** What this task involves **
Nothing but a number is needed: the count of lines below that include "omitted".

Information provided START

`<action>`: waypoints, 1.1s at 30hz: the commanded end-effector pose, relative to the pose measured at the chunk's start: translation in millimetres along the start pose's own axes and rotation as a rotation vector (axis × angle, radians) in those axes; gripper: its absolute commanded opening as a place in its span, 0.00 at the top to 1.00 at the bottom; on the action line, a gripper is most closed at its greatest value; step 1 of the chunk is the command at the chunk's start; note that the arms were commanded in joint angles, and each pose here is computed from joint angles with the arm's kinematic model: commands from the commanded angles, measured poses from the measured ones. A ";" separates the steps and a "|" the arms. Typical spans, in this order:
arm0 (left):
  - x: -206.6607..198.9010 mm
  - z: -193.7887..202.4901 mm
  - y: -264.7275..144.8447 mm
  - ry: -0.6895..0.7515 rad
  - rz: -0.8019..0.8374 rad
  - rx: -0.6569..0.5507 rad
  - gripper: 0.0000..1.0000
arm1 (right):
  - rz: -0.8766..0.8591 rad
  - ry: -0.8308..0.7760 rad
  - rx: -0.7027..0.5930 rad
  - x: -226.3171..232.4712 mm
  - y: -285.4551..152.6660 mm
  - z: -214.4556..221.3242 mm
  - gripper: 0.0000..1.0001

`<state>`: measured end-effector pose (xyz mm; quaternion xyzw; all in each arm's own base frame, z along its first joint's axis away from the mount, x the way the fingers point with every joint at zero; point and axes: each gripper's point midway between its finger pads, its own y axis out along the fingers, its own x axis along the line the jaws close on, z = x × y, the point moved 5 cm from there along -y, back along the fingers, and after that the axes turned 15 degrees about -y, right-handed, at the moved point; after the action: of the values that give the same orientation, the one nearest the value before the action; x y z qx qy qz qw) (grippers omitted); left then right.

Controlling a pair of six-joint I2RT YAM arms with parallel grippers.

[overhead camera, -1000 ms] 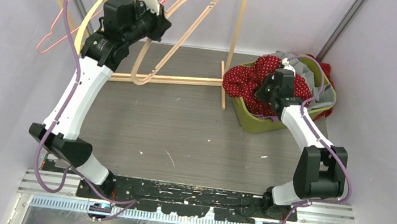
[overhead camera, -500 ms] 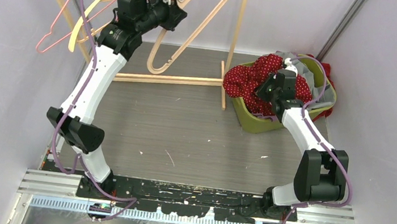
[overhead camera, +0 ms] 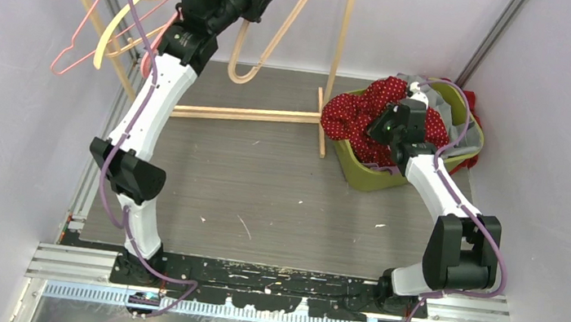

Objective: Remove the skirt from the hanger
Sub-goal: Place the hanger at the clothesline.

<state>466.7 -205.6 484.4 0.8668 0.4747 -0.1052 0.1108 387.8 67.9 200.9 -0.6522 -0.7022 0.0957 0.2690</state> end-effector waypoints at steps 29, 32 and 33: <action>49.7 13.9 44.3 0.049 -0.105 -0.079 0.96 | -0.039 -0.030 -0.142 15.7 -20.4 -57.1 0.99; 52.5 15.1 45.2 0.019 -0.082 -0.088 0.79 | -0.040 -0.029 -0.141 16.0 -21.4 -56.8 0.99; 53.4 14.8 45.8 0.021 -0.081 -0.090 0.76 | -0.040 -0.030 -0.140 16.0 -21.4 -56.5 0.99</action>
<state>521.2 -197.2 474.0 0.8425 0.5174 -0.0558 0.1396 395.6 68.6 225.0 -0.6523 -0.7097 0.0836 0.2527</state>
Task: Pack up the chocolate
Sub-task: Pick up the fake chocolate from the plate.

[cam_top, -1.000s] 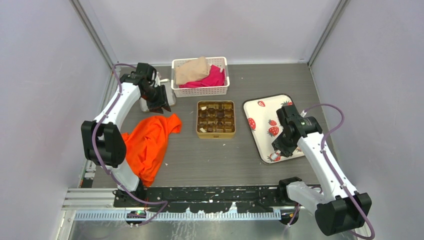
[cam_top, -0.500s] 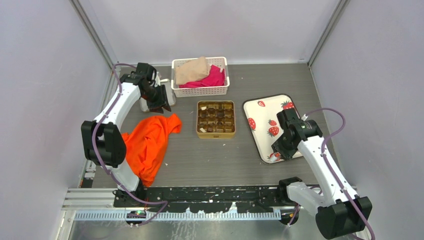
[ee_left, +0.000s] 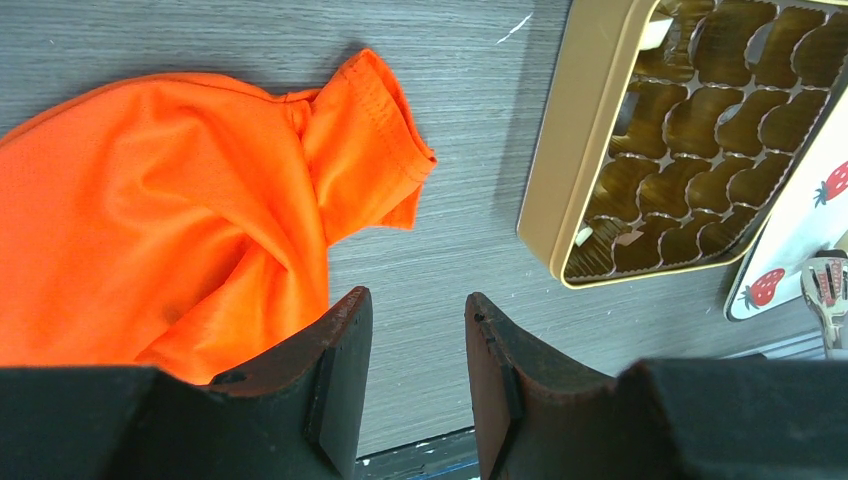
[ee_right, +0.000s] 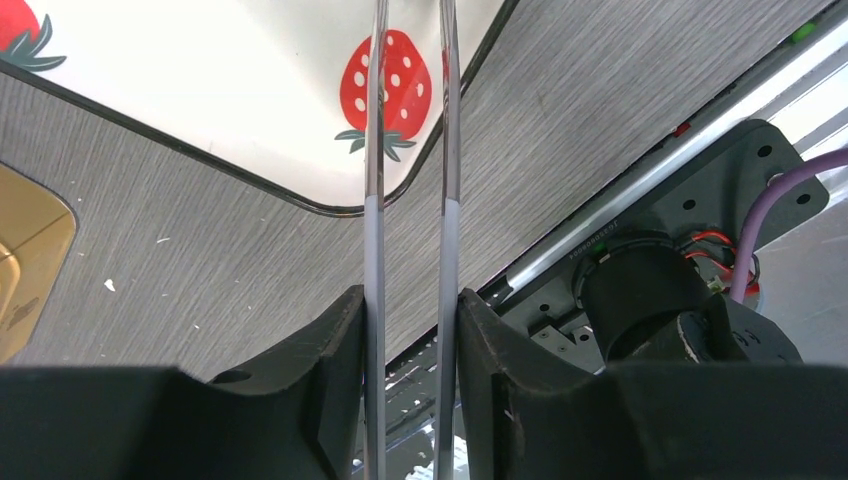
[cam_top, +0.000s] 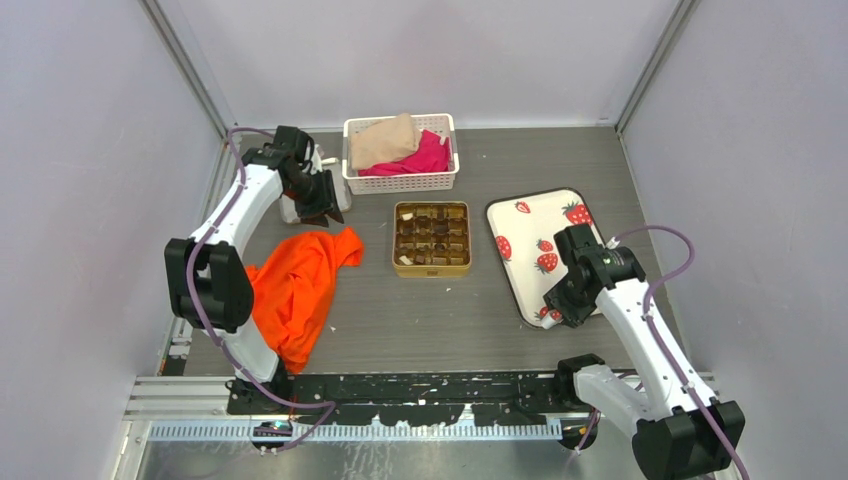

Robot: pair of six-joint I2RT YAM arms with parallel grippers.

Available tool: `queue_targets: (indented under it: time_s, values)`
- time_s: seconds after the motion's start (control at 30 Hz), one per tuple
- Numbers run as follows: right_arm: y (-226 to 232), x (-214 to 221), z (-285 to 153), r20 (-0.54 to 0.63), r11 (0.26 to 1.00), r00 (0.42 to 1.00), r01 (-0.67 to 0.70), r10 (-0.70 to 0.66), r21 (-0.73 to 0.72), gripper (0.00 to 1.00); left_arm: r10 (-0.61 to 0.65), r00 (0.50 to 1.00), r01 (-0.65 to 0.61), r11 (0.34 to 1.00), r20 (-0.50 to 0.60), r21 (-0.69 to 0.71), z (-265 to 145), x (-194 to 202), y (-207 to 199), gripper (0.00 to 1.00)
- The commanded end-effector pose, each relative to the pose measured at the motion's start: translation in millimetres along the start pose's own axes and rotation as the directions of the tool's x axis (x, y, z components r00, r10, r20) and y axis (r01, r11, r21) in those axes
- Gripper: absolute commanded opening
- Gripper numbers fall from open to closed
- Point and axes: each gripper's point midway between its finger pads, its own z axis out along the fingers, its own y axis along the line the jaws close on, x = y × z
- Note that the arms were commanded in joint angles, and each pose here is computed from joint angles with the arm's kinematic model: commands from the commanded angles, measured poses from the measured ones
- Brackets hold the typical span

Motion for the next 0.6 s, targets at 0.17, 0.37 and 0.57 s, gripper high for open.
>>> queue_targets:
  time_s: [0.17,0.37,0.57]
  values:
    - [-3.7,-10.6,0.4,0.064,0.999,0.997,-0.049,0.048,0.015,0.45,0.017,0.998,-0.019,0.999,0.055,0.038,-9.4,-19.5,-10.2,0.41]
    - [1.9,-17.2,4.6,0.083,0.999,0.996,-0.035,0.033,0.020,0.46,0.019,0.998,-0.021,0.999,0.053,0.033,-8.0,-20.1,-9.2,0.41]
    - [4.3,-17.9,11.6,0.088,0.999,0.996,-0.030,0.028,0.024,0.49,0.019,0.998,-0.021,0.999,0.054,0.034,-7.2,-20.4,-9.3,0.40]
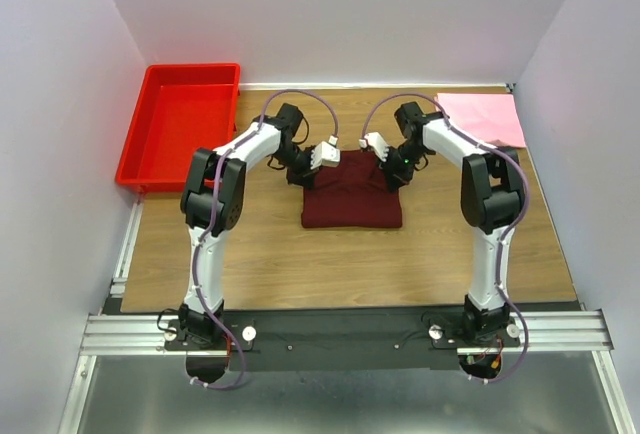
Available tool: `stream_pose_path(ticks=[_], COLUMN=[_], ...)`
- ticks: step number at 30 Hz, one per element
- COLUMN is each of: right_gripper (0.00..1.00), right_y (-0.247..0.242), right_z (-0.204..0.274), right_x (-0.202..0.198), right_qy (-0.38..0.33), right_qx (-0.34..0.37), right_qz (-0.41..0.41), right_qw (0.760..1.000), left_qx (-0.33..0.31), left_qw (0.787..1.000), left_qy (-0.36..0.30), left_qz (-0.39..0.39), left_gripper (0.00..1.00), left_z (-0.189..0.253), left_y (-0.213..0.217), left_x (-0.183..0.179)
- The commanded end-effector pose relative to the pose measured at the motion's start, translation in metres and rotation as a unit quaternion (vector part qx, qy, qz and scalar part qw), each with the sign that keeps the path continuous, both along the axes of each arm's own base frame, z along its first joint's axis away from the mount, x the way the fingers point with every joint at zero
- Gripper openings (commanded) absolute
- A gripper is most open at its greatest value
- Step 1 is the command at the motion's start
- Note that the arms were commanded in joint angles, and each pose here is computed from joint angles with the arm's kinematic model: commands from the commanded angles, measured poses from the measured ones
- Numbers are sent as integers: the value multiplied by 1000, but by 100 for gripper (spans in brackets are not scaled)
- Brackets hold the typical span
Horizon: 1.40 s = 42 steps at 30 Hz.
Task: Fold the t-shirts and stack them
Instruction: Fold the tshirt
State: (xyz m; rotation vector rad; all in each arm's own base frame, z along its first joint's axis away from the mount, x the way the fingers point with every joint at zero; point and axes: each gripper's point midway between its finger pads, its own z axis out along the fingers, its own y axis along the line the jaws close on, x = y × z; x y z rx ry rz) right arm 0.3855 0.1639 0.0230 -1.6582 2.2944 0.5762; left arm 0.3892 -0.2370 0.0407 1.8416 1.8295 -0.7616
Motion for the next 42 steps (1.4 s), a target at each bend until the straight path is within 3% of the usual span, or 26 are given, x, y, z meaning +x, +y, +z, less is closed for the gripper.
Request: stream_pose_path(ticks=[1, 8, 12, 13, 14, 16, 17, 18, 19, 20, 24, 27, 31, 42], right_gripper=[0, 0, 4, 11, 32, 52, 69, 78, 80, 82, 84, 70, 57, 54], right_y=[1, 1, 20, 24, 25, 36, 37, 39, 41, 46, 62, 78, 96, 110], right_z=[-26, -26, 17, 26, 36, 61, 67, 73, 81, 92, 103, 97, 87, 47], right_x=[-30, -113, -162, -169, -182, -190, -191, -188, -182, -169, -134, -115, -90, -41], right_qy=[35, 86, 95, 102, 124, 142, 149, 148, 147, 134, 170, 237, 265, 242], right_qx=[-3, -10, 34, 45, 51, 85, 87, 89, 95, 111, 156, 187, 206, 201], right_qz=[-19, -6, -1, 0, -1, -12, -21, -30, -47, -54, -105, -143, -173, -187], right_qw=[999, 996, 995, 994, 991, 986, 985, 985, 983, 983, 967, 943, 926, 931], left_qx=[9, 31, 6, 3, -1, -18, -24, -36, -43, -58, -79, -88, -93, -69], left_qw=[1000, 998, 997, 997, 997, 997, 996, 996, 995, 994, 989, 986, 983, 984], left_qy=[-2, 38, 50, 53, 47, 20, 11, -10, -18, -31, -44, -36, -24, 0], left_qz=[9, -38, -60, -64, -66, -78, -80, -84, -89, -89, -114, -138, -155, -162], left_gripper=[0, 0, 2, 8, 16, 32, 36, 40, 49, 52, 54, 54, 54, 53], left_z=[-7, -15, 3, 9, 15, 36, 44, 59, 66, 78, 88, 81, 68, 24], left_y=[5, 21, 29, 30, 30, 29, 27, 23, 20, 14, -9, -29, -50, -81], left_x=[-8, -94, -138, -145, -147, -148, -147, -141, -140, -135, -135, -141, -145, -150])
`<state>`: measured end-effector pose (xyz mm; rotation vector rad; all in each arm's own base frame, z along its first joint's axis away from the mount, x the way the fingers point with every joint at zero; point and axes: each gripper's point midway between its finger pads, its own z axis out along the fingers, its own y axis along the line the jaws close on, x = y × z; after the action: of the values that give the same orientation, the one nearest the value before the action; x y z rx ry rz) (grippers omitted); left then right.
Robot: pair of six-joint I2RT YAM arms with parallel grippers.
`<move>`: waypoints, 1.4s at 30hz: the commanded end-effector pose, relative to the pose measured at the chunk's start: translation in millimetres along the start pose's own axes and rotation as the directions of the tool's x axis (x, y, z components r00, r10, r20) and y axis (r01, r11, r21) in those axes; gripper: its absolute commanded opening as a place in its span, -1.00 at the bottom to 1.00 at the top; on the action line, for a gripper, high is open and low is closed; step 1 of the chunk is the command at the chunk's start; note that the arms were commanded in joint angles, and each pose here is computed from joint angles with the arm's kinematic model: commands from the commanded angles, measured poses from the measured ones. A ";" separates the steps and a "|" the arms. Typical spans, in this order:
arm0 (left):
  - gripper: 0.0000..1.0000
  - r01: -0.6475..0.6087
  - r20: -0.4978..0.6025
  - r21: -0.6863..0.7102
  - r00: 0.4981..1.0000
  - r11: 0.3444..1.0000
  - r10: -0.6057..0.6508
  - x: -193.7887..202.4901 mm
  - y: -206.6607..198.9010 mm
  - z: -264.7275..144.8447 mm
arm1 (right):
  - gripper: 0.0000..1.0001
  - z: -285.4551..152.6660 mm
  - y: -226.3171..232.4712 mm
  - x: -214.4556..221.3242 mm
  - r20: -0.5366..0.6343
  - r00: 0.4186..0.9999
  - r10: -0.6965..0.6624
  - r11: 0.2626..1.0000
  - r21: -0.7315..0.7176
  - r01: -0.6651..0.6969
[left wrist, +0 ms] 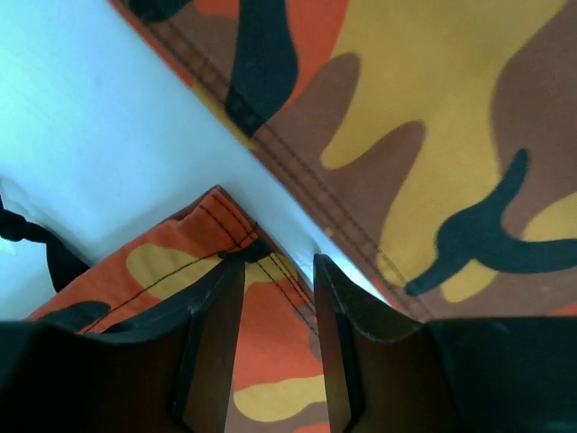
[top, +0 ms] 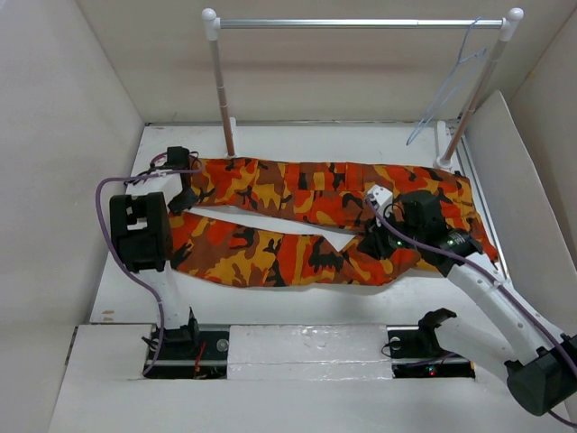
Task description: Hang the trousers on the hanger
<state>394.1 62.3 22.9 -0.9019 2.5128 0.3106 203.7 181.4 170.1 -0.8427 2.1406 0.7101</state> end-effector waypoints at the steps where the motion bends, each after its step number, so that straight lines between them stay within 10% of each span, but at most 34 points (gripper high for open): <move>1: -0.33 -0.012 -0.010 -0.042 1.000 0.999 0.012 -2.3 5.6 3.1 | -0.43 -11.6 -2.5 -27.4 0.078 0.995 -0.061 0.998 0.021 0.059; 4: -0.32 -0.023 -0.028 -0.054 0.999 0.998 0.022 0.2 4.2 11.5 | -0.43 -12.6 -3.9 -29.5 0.078 0.995 -0.061 0.998 0.019 0.060; 7: -1.00 -0.035 -0.046 -0.053 0.998 0.998 0.033 1.9 4.0 10.5 | -0.44 -15.0 -7.8 -30.4 0.082 0.995 -0.054 0.998 0.038 0.051; 11: -1.00 -0.010 0.017 0.064 1.000 0.998 0.009 -20.0 -7.4 -29.6 | -0.44 -26.0 -28.3 -33.1 0.090 0.995 -0.039 0.993 0.114 0.029; 22: -1.00 0.091 0.319 0.460 0.911 0.883 -0.260 -111.5 -1.1 -259.9 | -0.44 -46.7 -68.7 -30.9 0.098 0.994 0.047 0.962 0.265 -0.071; 26: -1.00 0.126 0.417 0.618 0.784 0.776 -0.460 -135.0 32.8 -345.2 | -0.45 -49.0 -67.0 -20.9 0.113 0.991 0.074 0.957 0.272 -0.102; 30: -1.00 0.167 0.412 0.629 0.757 0.759 -0.508 -124.5 46.8 -354.7 | -0.45 -45.6 -64.7 -15.3 0.110 0.990 0.083 0.960 0.257 -0.109; 39: -1.00 0.479 0.411 0.350 0.694 0.805 -0.591 -23.9 114.8 -216.1 | -0.45 -44.7 -74.8 14.6 0.089 0.991 0.100 0.934 0.335 -0.125; 42: -1.00 0.525 0.343 0.406 0.671 0.748 -0.657 1.6 107.2 -191.5 | -0.95 -40.3 -70.4 11.0 0.107 0.990 0.094 0.946 0.300 -0.122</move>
<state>257.9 74.2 185.1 -1.2152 1.8196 0.0595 225.1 102.0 159.1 -0.5329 2.2157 0.4341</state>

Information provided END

** Response below **
2